Sounds like it's not "finished" if it needs all these updates.
As for why change the window dressing, the market for style changes over time. Why do car companies change the look of their products? Why does the outside of a cereal box ever change? Do the inside of our houses today look the same as the 80s? The 70s? The 40s?
Are you arguing that Windows and MacOS should continue to look like it's 1.0 release?
Software is a tool, a means to an end. It doesn't need to participate in fashion.
> Are you arguing that Windows and MacOS should continue to look like it's 1.0 release?
Yes. It should remain an option at least. Not the literal "1.0", but the version when a decent UX was figured out. For Windows in particular, that's clearly 95. I know people who used the "classic" theme in Windows 7 and earlier, which remained mostly unchanged from Windows 95, and are resentful of its removal in subsequent versions that they have to use in order to have support for modern hardware.
I wouldn't say that's very clear. There were still lots of refinements and redesign that happened as Windows started becoming more of a multi-user OS with NT and later XP. Just because there was a classic skin in 7 doesn't mean it was the same UX. Even with the "classic" skin there's pretty massive changes in the behavior and usability of most of the UI.

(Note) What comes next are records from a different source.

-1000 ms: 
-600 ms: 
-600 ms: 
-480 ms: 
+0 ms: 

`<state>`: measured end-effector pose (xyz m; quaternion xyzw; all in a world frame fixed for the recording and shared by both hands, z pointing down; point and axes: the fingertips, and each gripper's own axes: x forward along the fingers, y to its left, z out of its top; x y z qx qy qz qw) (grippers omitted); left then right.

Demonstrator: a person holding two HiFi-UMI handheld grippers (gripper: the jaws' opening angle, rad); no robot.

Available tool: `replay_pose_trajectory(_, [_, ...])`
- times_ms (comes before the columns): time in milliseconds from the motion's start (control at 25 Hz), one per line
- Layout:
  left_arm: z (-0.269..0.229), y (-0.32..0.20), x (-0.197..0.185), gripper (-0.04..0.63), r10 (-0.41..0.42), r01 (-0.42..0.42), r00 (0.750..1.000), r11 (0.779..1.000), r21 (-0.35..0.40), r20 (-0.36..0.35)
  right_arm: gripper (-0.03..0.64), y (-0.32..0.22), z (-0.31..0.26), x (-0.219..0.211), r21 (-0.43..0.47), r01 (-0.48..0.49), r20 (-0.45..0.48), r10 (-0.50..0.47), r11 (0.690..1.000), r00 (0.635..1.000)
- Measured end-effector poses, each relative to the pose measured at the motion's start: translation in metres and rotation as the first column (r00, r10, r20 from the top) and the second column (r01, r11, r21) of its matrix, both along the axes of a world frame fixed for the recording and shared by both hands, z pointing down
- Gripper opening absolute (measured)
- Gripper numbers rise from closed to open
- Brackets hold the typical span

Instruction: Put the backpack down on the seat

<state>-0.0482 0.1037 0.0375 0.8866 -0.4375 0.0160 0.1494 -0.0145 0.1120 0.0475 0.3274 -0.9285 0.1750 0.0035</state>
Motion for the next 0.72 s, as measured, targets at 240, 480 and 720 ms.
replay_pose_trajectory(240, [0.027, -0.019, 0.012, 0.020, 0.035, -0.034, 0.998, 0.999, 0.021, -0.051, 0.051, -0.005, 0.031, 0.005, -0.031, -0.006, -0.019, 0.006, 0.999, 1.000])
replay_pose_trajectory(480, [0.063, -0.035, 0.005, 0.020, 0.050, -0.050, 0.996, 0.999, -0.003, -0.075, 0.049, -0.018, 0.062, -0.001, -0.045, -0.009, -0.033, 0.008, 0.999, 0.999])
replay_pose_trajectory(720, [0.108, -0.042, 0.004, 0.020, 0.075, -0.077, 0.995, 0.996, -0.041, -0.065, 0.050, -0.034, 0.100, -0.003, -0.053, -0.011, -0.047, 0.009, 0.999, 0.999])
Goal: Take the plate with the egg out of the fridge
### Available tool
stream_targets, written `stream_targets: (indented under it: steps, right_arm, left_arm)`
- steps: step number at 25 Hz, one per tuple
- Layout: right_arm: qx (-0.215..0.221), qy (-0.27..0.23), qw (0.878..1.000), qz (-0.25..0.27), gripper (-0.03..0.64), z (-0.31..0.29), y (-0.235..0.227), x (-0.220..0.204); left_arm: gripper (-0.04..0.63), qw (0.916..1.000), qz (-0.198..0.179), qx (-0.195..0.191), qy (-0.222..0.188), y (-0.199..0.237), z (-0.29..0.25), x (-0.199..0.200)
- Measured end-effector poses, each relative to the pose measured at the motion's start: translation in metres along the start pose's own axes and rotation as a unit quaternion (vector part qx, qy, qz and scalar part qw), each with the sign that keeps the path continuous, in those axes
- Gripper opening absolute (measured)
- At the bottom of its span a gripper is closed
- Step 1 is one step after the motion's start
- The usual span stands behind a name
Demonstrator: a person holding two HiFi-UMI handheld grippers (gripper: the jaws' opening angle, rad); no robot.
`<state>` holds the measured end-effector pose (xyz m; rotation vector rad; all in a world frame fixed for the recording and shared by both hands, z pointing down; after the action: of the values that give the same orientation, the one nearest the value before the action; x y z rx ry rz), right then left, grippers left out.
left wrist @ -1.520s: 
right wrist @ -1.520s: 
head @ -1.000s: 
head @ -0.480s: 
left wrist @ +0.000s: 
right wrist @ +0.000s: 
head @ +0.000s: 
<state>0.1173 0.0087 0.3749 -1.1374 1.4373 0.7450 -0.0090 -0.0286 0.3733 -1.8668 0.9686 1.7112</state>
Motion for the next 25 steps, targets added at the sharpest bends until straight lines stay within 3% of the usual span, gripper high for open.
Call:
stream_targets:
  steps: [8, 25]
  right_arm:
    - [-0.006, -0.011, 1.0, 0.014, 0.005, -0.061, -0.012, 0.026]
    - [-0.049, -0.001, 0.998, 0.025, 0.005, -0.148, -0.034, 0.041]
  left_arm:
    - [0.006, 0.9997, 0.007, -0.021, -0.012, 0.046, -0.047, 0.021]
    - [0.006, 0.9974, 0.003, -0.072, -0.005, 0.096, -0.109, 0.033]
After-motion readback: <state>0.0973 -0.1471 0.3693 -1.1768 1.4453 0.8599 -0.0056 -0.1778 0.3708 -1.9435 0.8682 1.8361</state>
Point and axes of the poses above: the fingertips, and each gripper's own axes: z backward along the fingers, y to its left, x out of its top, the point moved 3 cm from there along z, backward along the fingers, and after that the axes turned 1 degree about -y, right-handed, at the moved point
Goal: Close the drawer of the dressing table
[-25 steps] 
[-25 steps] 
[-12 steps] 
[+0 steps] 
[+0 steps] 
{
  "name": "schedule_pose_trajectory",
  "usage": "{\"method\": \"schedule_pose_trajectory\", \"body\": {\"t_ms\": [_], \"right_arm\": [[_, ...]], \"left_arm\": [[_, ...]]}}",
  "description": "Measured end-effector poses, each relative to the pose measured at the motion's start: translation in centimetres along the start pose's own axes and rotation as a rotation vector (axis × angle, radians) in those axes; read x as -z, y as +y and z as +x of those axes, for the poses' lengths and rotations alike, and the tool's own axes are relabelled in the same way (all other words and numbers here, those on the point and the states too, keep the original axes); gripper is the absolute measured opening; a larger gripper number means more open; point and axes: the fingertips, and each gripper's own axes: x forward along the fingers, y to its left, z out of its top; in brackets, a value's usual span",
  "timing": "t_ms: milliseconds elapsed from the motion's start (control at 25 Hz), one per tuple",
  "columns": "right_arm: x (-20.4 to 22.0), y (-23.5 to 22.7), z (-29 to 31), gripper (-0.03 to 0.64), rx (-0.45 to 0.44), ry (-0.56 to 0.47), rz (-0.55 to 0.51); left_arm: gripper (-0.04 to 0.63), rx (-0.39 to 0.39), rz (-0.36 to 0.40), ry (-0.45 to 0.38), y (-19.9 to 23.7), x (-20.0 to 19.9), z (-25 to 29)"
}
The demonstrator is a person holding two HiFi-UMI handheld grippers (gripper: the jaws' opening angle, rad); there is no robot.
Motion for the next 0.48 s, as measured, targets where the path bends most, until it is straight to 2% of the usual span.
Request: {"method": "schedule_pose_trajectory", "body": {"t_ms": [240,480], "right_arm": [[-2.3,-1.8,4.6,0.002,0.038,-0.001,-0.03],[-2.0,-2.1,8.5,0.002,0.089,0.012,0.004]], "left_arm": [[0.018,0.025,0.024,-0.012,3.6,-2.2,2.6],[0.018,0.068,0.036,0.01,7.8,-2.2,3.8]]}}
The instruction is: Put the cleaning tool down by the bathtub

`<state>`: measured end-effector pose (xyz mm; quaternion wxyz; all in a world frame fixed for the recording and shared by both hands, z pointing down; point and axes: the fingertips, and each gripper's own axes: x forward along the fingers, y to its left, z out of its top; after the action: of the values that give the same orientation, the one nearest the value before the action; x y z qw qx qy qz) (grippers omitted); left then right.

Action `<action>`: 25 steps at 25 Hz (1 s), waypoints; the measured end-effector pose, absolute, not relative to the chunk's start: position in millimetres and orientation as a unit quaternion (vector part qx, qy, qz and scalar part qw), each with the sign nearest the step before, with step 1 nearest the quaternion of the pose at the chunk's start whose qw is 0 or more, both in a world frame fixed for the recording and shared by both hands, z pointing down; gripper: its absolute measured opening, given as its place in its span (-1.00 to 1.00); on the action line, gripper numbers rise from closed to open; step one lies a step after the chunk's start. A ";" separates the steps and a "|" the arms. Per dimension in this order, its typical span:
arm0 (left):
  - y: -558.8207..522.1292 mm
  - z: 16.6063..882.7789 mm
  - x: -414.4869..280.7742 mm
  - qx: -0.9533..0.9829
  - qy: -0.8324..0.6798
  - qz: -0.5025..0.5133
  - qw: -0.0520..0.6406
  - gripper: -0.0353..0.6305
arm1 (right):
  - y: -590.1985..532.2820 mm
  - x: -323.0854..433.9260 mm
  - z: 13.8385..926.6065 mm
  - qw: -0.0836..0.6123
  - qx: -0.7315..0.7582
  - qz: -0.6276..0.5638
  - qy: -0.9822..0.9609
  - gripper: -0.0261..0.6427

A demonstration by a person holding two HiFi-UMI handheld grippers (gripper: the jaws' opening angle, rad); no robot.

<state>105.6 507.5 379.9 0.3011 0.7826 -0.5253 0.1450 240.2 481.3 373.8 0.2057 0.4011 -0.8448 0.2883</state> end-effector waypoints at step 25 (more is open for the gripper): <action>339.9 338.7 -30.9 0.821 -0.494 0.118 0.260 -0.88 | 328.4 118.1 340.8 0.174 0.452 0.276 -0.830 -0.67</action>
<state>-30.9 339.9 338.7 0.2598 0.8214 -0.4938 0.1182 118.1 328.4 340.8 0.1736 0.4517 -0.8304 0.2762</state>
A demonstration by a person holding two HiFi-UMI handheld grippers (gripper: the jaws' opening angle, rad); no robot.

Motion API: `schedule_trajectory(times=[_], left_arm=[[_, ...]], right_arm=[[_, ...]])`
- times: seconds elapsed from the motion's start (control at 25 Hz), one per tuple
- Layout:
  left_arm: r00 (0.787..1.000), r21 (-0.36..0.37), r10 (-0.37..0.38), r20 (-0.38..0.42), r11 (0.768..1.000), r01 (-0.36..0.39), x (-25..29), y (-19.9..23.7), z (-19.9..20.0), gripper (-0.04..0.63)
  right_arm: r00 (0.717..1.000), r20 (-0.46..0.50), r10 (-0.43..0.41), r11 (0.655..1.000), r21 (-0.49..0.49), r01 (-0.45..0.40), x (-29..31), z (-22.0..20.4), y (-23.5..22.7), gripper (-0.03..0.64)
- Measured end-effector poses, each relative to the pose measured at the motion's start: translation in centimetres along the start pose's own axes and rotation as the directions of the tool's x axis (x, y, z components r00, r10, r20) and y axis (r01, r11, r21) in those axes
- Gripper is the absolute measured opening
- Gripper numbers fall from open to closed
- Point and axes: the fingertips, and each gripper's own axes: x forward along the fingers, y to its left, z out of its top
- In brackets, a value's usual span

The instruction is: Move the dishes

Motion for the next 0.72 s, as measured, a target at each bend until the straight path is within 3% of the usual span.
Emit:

Maybe you find 95 to be the end-all be-all of design, but many don't. UI, and to an extent UX, is partially subjective and then also very different based on the user. Imagine a user who has only used an iPad gets dropped in front of a Windows 95 machine, would they consider it the peak of OS UI/UX design?
And as the product's target market evolves and changes so too should the software for what customers expect. Which brings me to...
> Software is a tool, a means to an end. It doesn't need to participate in fashion.
One could make the same argument of a bed or a couch or hell even a whole house. A house is just a tool, something to keep the environment consistent and shelter from the elements. A couch is just a tool to support a sitting human being. It doesn't need to participate in fashion. And yet people are pretty dang picky about their furniture choices and paint comes in thousands of colors.
Any piece software competes in a market of software. Say there's two pieces of software with identical feature sets. One looks like an ancient Java Swing UI and has bad colors and overall just looks ugly, meanwhile the other looks nice and pleasing (insert your own ideas of "nice and pleasing" here). One is probably going to hemorrhage users over time, can you imagine which?
The windows themselves, the taskbar and the desktop all worked the same in 7 as they did in 95. Many of the changes made over that time came with settings to revert them — like that new thicc taskbar with icon-only buttons and window grouping.
> Imagine a user who has only used an iPad gets dropped in front of a Windows 95 machine
I'm sick of perfectly good desktop UIs getting redesigns which are compromised by the existence of iPads and other touchscreen devices. This just should not happen, period. Windows 95 UI is straightforward enough once you get the basic principles, which takes all of one hour of poking around. Microsoft didn't conduct all that research for nothing, after all.
What frustrated people about Windows 95 (and 98, and ME) when it was current wasn't the UI. The UI was nice. It was the inherent instability of the system itself due to its architecture. Same for classic Mac OS, it doesn't matter how nice your UI is if the system itself can be trivially crashed or locked up by a single misbehaving app because of cooperative multitasking and lack of memory protection.
> One could make the same argument of a bed or a couch or hell even a whole house.
All beds and couches work the same and look largely the same. You know a bed when you see one.
All buttons and text fields and window titles used to also look largely the same and everyone was fine with that. But then the plague of flat design happened.
Imagine being exhausted after a long flight, walking into your hotel room only to see white, textureless walls, floor, and ceiling, and multiple white textureless blocks of different sizes inside. You get to figure out which one is a bed, which one is a chair, which one is a toilet, and which one is a sink! How exciting! This is what modern affordance-less UIs feel like. A good tool shows how it's meant to be used by its form.
> And yet people are pretty dang picky about their furniture choices and paint comes in thousands of colors.
That same classic Windows theme was extremely customizable for that very reason. You could change all colors and fonts to your liking, and some people did! You could make yourself a dark theme way before dark themes became mainstream.
> Say there's two pieces of software with identical feature sets.
You mean the control skins are the only thing different between them, otherwise all UI/UX being identical down to the layouts?